Norman Mooney – Wall Flowers & Wind Seeds

Norman Mooney’s newest exhibition opened last night at Causey Contemporary’s gallery in Williamsburg, Brooklyn, N.Y.  The show was amazing, not only because I’m related to Mooney’s  fabricator and and goto guy at Workspace 11, Gardner Allen, but because the work itself was amazing. The scale of the sculptures and the complexity of the construction left you in amazement.

What: Norman Mooney Wall Flowers
When: March 18, 2010 – April 13, 2010
Where: Causey Contemporary, 92 Wythe Avenue, Brooklyn, NY 11211

Norman Mooney - WallFlowers, Yellow

Norman Mooney - WallFlowers, Yellow 01Norman Mooney - WallFlowers, Red 01Norman Mooney - Windseed, White 02

Norman Mooney - WallFlowers, Yellow 02Norman Mooney - WallFlowers, Red 02Norman Mooney - Windseed, White 01

From the press release:

Wall Flowers marks Norman Mooney’s first adventures in color sculpture having previously worked only in grays, blacks and whites.   Wallflower no. 1 measuring six feet in diameter is an explosion of pollen yellows.  The piece consists of over 500 aluminum castings all projecting outward four feet off the wall.    Another larger wall flower in crimson resin  having a diameter of 6-7 feet will also be a part of the exhibition.
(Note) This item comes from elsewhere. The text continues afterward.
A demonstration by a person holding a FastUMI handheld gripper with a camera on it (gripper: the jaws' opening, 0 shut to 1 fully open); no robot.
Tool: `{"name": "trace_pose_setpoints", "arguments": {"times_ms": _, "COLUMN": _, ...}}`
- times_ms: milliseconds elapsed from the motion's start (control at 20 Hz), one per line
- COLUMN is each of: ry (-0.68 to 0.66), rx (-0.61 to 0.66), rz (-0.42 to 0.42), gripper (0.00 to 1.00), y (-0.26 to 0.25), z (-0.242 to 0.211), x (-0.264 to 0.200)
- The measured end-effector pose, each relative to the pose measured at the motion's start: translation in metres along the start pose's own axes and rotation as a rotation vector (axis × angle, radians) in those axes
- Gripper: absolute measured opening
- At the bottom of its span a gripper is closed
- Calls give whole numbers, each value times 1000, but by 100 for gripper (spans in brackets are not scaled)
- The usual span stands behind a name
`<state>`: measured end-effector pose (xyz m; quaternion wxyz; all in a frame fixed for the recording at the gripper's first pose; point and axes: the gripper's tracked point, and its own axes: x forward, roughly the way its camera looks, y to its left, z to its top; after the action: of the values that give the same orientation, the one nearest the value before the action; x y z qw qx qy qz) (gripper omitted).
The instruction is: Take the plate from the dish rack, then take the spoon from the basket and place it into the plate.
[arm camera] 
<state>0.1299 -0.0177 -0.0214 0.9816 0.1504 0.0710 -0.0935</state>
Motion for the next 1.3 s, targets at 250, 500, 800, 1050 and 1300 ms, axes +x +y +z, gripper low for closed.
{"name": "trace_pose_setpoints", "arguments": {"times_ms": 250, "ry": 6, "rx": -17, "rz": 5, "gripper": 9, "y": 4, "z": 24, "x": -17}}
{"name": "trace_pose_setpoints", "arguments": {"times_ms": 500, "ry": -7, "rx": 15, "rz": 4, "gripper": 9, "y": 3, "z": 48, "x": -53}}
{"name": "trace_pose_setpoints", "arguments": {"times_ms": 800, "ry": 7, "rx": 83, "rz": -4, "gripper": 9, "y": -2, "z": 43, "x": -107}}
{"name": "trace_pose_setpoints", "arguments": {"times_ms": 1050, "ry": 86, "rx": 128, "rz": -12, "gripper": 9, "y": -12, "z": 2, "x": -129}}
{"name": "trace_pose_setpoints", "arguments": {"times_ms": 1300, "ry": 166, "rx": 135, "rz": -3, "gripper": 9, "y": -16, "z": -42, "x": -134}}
In addition to the Wall Flowers,  Mooney’s exhibition will include the three final Wind Seeds from a group of six he has executed.
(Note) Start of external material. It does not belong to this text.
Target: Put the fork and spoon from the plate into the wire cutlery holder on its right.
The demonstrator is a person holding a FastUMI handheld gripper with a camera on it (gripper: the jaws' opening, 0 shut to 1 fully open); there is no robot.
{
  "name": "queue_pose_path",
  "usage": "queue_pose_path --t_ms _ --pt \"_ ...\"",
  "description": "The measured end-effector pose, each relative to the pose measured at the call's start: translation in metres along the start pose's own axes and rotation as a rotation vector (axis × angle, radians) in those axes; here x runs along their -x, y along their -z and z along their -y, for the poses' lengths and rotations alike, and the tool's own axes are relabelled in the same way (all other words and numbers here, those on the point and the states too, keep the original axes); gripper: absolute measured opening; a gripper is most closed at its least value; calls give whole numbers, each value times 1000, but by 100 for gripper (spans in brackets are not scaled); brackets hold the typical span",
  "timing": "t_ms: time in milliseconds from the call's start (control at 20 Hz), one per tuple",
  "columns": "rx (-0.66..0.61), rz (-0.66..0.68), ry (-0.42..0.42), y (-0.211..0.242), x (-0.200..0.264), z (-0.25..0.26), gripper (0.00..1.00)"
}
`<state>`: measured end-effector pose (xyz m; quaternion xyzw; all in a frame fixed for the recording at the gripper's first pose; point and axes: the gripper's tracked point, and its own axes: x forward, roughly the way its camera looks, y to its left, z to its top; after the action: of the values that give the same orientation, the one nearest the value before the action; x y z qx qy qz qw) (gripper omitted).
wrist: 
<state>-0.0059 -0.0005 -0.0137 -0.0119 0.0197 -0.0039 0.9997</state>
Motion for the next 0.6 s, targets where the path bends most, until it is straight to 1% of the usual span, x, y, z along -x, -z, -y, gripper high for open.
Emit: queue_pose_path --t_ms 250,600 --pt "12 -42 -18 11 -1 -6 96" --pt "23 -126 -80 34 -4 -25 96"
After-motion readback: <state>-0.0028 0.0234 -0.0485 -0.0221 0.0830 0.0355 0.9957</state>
In both styles of sculpture, Mooney is inspired by his larger experience of the natural world and his attempt to understand the joy, wonder and beauty one experiences when feeling the first rays of the sun on your face in the morning, the explosion of color bursting from a flower or the etherealness of seeds floating on the wind.  Formally, Mooney hopes to challenge the viewer to evaluate their place in the natural world and to engage them in a larger intuited reality.

About the aritist:

Norman Mooney was born in Dublin, Ireland in 1971. He studied at Crawford College of Art and Design in Cork and completed his BFA at the National College of Art and Design in Dublin in 1992. He then had the distinguished honor of participating in the Third Degree Program at the Irish Museum of Modern Art from 1992 to 1993. In 1994 he relocated to New York City and has been exhibiting locally and internationally for more than 15 years. Recently his work has conjured the image of the actual and representational star shape, which conceptually deals with perceptions of contraction and expansion, the end of what previously was and the birth of something new, transformation on a global scale, and an origin of connectedness. Recent exhibitions include “Absence and Presence” at Causey Contemporary Gallery in New York, “Falling Short of Knowing” show at Milk Gallery in New York, and a sculpture exhibit at Collector’s Contemporary in Singapore.